The company is funding some of this from money set aside in a previous settlement with the U.S. Department of Justice in September 2005. In that case, GSK agreed to pay US$150 million—again without admitting any wrongdoing—to settle allegations that it had inflated prices charged to the government’s Medicare and Medicaid programmes for Zofran and Kytril (see United States: 21 September 2005: GSK Settles U.S. Medicare Fraud Case for US$150 mil.). Yesterday’s settlement also relates to Zofran and Kytril, which are usually administered to prevent nausea associated with chemotherapy and radiotherapy. The New York Attorney-General’s Office, which has been a particular scourge of perceived pharma-industry malpractice in recent years, said GSK had also inflated the average wholesale price of its antibiotic Amoxil (amoxicillin).
The settlement gave vent to some fiery rhetoric, with Connecticut Attorney-General Richard Blumenthal accusing GSK of setting “false prices in a brazen scheme to soak taxpayers and patients”. The U.K. company argued, however, that government health plans had chosen to use the AWP as a benchmark even though it was “widely known for years” that AWPs exceeded the prices actually paid by physicans, pharmacies and others. For “public policy reasons”, these health plans had continued to use the AWP as a reference price for a number of years, and “many still do”, GSK added. At the same time, the Medicare programme had shifted away from AWP-based reimbursements in recent years, while other health insurers were still weighing up whether to retain the average wholesale price as a benchmark in their reimbursement systems.
Outlook and Implications
GSK rationalised the settlement by saying the company wanted to “put this historical matter behind it”. One analyst suggested GSK had got off lightly, since it would have faced much higher fines if the Attorneys General had been able to show there was deliberate fraud involved. Nor was the settlement expected to have any material effect on the company’s bottom line. GSK says the sum is covered by existing legal reserves, which stood at more than £1.2 billion (US$2.27 billion) as of 30 June 2006. On the other hand, the company is expected to face higher litigation costs in general during the second half of the year, with legal proceedings under way over drugs such as Wellbutrin (bupropion), Requip (ropinirole), Zofran and Imitrex (sumatriptan) (see United Kingdom: 27 July 2006: GSK Net Profit Rises 14%, Pipeline Excitement Builds Over Bird 'Flu Candidate).
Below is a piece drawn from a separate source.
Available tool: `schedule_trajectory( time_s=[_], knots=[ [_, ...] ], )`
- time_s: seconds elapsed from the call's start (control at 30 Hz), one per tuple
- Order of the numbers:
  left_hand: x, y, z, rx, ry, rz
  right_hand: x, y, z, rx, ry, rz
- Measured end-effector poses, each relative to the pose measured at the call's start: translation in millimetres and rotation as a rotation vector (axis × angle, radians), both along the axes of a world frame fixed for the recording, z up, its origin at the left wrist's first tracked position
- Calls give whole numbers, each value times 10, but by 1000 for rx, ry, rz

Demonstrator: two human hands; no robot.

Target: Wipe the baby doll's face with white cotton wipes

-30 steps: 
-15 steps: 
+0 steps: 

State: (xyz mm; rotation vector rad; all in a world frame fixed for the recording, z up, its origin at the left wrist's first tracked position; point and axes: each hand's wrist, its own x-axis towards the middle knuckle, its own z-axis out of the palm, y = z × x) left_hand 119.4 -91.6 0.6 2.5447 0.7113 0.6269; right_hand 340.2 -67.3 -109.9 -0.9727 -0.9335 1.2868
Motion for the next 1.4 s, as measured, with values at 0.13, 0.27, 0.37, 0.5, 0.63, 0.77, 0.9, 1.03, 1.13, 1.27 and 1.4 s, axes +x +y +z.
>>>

Given that GSK had already made its peace with the U.S. Justice Department over alleged price inflation on Zofran and Kytril (and at a much higher price), the latest settlement is not all that unexpected. The company has also caved in before to the implacable attentions of Eliot Spitzer, Attorney General for New York State and self-styled “People’s Lawyer”. In August 2004, the company paid a relatively lenient US$2.5 million to settle Spitzer’s claims that GSK had withheld negative clinical trial data on its antidepressant, Paxil (paroxetine). Last March Spitzer, acting on behalf of 49 states, reached a US$14-million settlement over GSK’s allegedly unlawful use of patent-infringement suits to keep generic versions of Paxil off the U.S. market.
In this light, the nationwide AWP settlement is more indicative of the low political stock of the pharmaceutical industry—not just in the United States but worldwide—with a seemingly endless stream of revelations about sharp practice in drug marketing, pricing and development. With pharmaceitical prices still a particularly sore nerve in the United States— and more so since the introduction of the Medicare prescription-drug benefit—now was probably not the time to make a stand on pricing practices that were at the very least questionable. With legal action on AWPs still pending against several other pharmaceutical companies, it remains to be seen whether these will follow GSK in putting the matter behind them.